L151: Which internal standard? At which concentration? Was an internal standard also added before rotary evaporation to assess any potential loss of the analytes or was it only used to monitor instrument performances?
L203-204: What can be the interpretation of these sulfate values? Can be a contribution from fossil sources a reason?
L206: what is the correlation coefficient between sulfate, and OC and WSOC? This information should be added to add consistency to the discussion.
L224–225: While the isotope analyses are undoubtedly interesting, I would integrate also some back-trajectory studies in order to corroborate these findings for both investigated periods (e.g., 72 hrs). This would provide additional evidence to the isotope results in clearly showing the air-mass provenance, and proving that changes in WSON are associated to changes in the marine environment and not to changes in air mass provenance.
L227–232: I would probably avoid a pie chart considering the great variability of the dataset. Discussing average values without their standard deviation doesn’t say much about whether the observed differences are actually significant.
L243 and L250 and L257: when the authors mention the word “significant” or “insignificant” they should also provide a p-value.
L249–252: It would be nice to see scatter plots of the correlations between WSOC and MSA and 3-MBTCA as well as the time series. Also, this sentence should be downsized: a simple correlation with WSOC and MSA, while suggesting a process, cannot really be generalized in the way the authors claimed (“greatly affected”). As I wrote elsewhere, organic aerosol is constituted up to several thousands of compounds.
L259–L261: I believe that this sentence should be downsized, as it is very hard to say if the lack of correlation with methyltetrols can really be associated with a lack of isoprene emissions from the ocean water.
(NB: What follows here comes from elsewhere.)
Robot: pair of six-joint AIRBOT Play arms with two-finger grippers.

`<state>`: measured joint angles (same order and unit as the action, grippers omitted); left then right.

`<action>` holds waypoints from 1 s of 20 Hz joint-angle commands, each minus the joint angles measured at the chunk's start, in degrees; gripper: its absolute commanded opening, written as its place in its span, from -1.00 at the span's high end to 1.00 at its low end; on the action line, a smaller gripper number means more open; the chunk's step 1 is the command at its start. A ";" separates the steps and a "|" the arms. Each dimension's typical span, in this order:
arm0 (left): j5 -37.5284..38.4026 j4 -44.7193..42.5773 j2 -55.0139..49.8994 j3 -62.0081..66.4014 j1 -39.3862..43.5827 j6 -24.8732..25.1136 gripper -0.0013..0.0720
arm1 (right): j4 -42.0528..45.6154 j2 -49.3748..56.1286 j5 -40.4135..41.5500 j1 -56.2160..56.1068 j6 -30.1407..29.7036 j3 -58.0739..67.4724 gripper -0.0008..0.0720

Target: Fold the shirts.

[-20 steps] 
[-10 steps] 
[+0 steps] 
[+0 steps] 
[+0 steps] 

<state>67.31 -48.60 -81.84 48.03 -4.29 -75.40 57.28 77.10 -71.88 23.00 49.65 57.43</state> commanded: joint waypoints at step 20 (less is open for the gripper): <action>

While being a tracer for isoprene emissions (I agree), it should be acknowledged that organic aerosols can consist of up to thousands of different compounds.
L262–263: “higher” and “lower” should be avoided. Were the differences in MSA and 3-MBTCA significant or not?
L264: The authors mention “increased sunlight intensity.” Can the authors provide information about radiation in the area during the investigated period (e.g., from reanalysis products) to prove this claim?
L351–352: Could a correlation between WSON and Na help in discerning between direct emissions of N-containing compounds or secondary organic aerosol formation?
L365–366: Please provide statistics in support of this claim. To me, it appears that WSOC and WIOC are influenced by great internal variability, meaning that simply comparing averages can be misleading (unless a statistical test supports the claim).
L368–370: Could you please provide the uncertainties associated with OM? Are these values significantly different?
L370–372: I would water down this sentence. Considering that OA is composed of thousands of different compounds, I think it is too generalizing to attribute sources of WSOA only based on correlations with three chemical species.
L373: “significantly lower”: how did you justify this “significantly”?
Table 1: I would also add values referring to WSON and C:N ratios.
Table 2: “terretrial” is a typo.
Figure 3d: could you consider the possibility to add above -22 something like: “marine sources”, and below -22 “terrestrial sources”.
Citation: https://doi.org/10.5194/egusphere-2025-2689-RC2
- AC2: 'Reply on RC2', Yuzo Miyazaki, 16 Oct 2025
  
  The comment was uploaded in the form of a supplement: https://egusphere.copernicus.org/preprints/2025/egusphere-2025-2689/egusphere-2025-2689-AC2-supplement.pdf
  
  Citation: https://doi.org/10.5194/egusphere-2025-2689-AC2
EC1:
'Comment on egusphere-2025-2689', Chiara Giorio, 17 Nov 2025
In addition to the revisions requested by the anonymous reviewers, please address also the following requests.
In section 2.4.5:
Add the list of all target analytes that were investigated in the study.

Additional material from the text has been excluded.